# EXERCISE OBJECTIVE
Exact copies of all the records are to be output.

......

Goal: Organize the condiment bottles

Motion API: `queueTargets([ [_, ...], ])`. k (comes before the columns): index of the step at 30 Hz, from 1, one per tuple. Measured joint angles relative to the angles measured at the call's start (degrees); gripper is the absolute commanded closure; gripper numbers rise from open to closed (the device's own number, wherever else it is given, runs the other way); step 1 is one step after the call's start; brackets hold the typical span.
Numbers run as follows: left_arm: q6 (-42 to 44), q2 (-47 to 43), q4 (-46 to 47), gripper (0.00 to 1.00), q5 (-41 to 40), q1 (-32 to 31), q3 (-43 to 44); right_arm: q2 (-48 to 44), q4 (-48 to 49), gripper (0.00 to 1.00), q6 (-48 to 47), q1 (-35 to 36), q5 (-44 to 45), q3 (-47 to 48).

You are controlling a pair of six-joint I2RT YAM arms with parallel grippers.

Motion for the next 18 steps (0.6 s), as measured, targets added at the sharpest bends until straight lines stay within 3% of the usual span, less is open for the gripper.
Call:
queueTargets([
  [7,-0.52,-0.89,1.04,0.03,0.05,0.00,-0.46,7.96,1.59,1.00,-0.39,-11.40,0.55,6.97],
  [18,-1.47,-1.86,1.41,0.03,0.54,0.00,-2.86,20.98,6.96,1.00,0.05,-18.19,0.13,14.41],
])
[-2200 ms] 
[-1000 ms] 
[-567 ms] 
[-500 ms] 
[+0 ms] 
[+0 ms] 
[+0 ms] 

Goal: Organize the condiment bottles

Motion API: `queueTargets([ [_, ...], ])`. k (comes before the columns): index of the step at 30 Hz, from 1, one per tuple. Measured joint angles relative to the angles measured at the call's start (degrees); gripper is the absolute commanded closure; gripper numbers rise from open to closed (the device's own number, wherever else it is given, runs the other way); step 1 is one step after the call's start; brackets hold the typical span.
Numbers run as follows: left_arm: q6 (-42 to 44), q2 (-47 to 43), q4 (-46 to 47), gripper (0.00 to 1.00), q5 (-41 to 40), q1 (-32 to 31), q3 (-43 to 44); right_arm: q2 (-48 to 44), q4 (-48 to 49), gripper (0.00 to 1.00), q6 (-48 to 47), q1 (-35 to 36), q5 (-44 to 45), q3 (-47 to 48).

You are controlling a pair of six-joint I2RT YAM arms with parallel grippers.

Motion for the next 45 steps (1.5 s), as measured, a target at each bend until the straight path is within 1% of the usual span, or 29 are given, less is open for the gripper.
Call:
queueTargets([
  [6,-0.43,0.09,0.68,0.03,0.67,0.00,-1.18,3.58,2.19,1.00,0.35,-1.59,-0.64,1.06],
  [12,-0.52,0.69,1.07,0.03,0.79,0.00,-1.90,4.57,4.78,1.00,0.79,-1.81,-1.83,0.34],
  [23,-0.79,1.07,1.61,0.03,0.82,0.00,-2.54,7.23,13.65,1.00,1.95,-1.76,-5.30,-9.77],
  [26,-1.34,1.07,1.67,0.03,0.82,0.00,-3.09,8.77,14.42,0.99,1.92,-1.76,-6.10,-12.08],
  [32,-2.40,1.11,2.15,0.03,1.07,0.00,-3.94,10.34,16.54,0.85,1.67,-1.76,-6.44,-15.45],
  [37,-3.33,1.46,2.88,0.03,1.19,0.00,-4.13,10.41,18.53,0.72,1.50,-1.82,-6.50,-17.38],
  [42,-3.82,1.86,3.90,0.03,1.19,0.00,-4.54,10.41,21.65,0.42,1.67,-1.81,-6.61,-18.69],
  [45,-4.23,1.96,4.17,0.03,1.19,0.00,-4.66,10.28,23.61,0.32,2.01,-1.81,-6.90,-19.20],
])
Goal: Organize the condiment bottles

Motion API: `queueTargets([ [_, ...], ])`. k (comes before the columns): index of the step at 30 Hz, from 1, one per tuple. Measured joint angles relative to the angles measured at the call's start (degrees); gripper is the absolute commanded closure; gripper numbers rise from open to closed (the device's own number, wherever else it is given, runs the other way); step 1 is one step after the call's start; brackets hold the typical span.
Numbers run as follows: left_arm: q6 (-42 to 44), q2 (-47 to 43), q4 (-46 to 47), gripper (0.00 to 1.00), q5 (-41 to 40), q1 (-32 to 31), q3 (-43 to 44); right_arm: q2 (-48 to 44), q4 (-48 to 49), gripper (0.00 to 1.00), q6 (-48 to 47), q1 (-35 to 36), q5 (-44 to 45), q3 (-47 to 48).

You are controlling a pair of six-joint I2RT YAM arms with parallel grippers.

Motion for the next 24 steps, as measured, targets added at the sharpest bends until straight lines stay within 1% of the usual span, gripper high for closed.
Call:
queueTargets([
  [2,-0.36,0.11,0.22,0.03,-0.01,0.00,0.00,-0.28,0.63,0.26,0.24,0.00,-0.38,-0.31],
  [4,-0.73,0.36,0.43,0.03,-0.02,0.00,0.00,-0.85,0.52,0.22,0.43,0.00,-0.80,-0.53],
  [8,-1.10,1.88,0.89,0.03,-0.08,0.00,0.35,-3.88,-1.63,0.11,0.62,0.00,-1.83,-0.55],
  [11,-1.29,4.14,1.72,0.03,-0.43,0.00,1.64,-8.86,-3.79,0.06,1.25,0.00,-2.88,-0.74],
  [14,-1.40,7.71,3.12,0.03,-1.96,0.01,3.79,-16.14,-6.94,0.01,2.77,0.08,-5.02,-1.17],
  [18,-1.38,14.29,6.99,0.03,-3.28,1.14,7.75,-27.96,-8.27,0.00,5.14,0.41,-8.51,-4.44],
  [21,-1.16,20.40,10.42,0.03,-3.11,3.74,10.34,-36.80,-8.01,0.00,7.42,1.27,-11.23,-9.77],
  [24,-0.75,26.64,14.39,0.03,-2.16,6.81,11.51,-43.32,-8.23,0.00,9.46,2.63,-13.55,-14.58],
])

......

# THE COMPLETED TASK
Goal: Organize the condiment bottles

Motion API: `queueTargets([ [_, ...], ])`. k (comes before the columns): index of the step at 30 Hz, from 1, one per tuple. Measured joint angles relative to the angles measured at the call's start (degrees); gripper is the absolute commanded closure; gripper numbers rise from open to closed (the device's own number, wherever else it is given, runs the other way); step 1 is one step after the call's start; brackets hold the typical span.
Numbers run as follows: left_arm: q6 (-42 to 44), q2 (-47 to 43), q4 (-46 to 47), gripper (0.00 to 1.00), q5 (-41 to 40), q1 (-32 to 31), q3 (-43 to 44); right_arm: q2 (-48 to 44), q4 (-48 to 49), gripper (0.00 to 1.00), q6 (-48 to 47), q1 (-35 to 36), q5 (-44 to 45), q3 (-47 to 48).

You are controlling a pair of six-joint I2RT YAM arms with parallel grippers.

Motion for the next 18 steps (0.6 s), as measured, targets added at the sharpest bends until straight lines stay within 3% of the usual span, less is open for the gripper.
Call:
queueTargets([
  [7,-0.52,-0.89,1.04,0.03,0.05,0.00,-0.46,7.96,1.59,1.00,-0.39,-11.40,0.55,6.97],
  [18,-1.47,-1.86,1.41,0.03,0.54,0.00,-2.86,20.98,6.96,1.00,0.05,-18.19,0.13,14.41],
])
[-2200 ms] 
[-1000 ms] 
[-567 ms] 
[-500 ms] 
[+0 ms] 
[+0 ms] 
[+0 ms] 

Goal: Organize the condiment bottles

Motion API: `queueTargets([ [_, ...], ])`. k (comes before the columns): index of the step at 30 Hz, from 1, one per tuple. Measured joint angles relative to the angles measured at the call's start (degrees); gripper is the absolute commanded closure; gripper numbers rise from open to closed (the device's own number, wherever else it is given, runs the other way); step 1 is one step after the call's start; brackets hold the typical span.
Numbers run as follows: left_arm: q6 (-42 to 44), q2 (-47 to 43), q4 (-46 to 47), gripper (0.00 to 1.00), q5 (-41 to 40), q1 (-32 to 31), q3 (-43 to 44); right_arm: q2 (-48 to 44), q4 (-48 to 49), gripper (0.00 to 1.00), q6 (-48 to 47), q1 (-35 to 36), q5 (-44 to 45), q3 (-47 to 48).

You are controlling a pair of six-joint I2RT YAM arms with parallel grippers.

Motion for the next 45 steps (1.5 s), as measured, a target at each bend until the straight path is within 1% of the usual span, or 29 are given, less is open for the gripper.
Call:
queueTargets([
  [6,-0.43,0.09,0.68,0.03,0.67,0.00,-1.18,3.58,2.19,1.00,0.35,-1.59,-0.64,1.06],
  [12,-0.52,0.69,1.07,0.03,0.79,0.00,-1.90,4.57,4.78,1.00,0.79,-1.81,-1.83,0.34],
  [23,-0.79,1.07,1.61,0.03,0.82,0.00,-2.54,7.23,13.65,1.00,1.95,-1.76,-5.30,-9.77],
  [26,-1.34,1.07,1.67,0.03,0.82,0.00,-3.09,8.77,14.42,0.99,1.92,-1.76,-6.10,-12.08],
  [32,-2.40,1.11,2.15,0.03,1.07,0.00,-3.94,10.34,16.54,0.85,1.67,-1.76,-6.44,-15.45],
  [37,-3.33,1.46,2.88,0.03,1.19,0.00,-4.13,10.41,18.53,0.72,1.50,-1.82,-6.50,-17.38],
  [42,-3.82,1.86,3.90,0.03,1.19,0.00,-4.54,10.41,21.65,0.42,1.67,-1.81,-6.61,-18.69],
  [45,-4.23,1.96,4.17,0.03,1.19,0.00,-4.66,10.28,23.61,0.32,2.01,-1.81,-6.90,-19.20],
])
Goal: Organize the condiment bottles

Motion API: `queueTargets([ [_, ...], ])`. k (comes before the columns): index of the step at 30 Hz, from 1, one per tuple. Measured joint angles relative to the angles measured at the call's start (degrees); gripper is the absolute commanded closure; gripper numbers rise from open to closed (the device's own number, wherever else it is given, runs the other way); step 1 is one step after the call's start; brackets hold the typical span.
Numbers run as follows: left_arm: q6 (-42 to 44), q2 (-47 to 43), q4 (-46 to 47), gripper (0.00 to 1.00), q5 (-41 to 40), q1 (-32 to 31), q3 (-43 to 44); right_arm: q2 (-48 to 44), q4 (-48 to 49), gripper (0.00 to 1.00), q6 (-48 to 47), q1 (-35 to 36), q5 (-44 to 45), q3 (-47 to 48).

You are controlling a pair of six-joint I2RT YAM arms with parallel grippers.

Motion for the next 24 steps, as measured, targets added at the sharpest bends until straight lines stay within 1% of the usual span, gripper high for closed.
Call:
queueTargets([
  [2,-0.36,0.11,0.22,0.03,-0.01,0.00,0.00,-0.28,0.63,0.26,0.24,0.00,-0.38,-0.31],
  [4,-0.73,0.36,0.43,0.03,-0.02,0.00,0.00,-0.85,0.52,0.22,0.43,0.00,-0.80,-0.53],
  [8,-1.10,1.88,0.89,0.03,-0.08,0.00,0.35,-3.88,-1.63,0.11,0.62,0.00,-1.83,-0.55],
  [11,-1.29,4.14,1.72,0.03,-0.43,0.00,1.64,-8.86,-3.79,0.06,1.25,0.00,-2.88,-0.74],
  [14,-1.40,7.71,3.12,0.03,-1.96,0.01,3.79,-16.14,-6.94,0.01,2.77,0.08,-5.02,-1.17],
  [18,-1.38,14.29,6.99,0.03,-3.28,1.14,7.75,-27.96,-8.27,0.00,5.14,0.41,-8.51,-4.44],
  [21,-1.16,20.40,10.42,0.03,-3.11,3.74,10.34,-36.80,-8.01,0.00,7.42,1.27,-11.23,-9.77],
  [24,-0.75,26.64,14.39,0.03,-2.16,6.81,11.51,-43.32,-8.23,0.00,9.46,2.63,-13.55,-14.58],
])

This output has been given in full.